Each line of the data below that carries the word "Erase" needs to be copied.

• • • • •

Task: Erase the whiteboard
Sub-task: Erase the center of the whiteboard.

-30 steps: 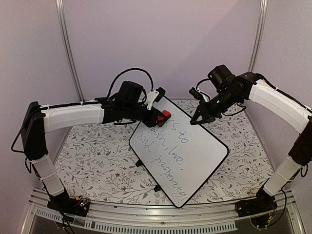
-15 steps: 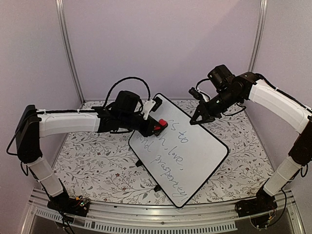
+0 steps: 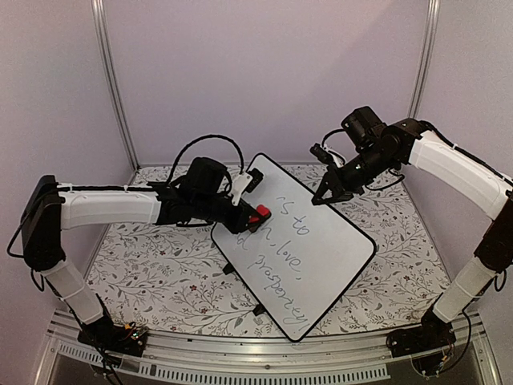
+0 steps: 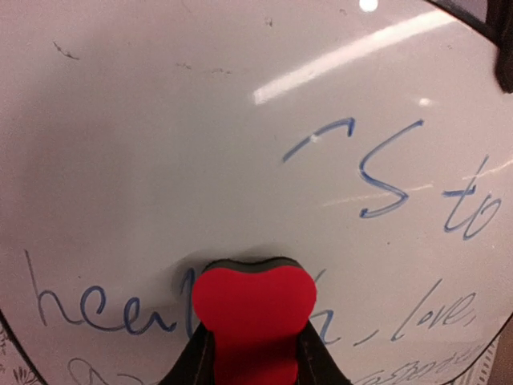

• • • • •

## Expected output:
Task: Erase the whiteboard
Sub-task: Erase the center of the whiteboard.

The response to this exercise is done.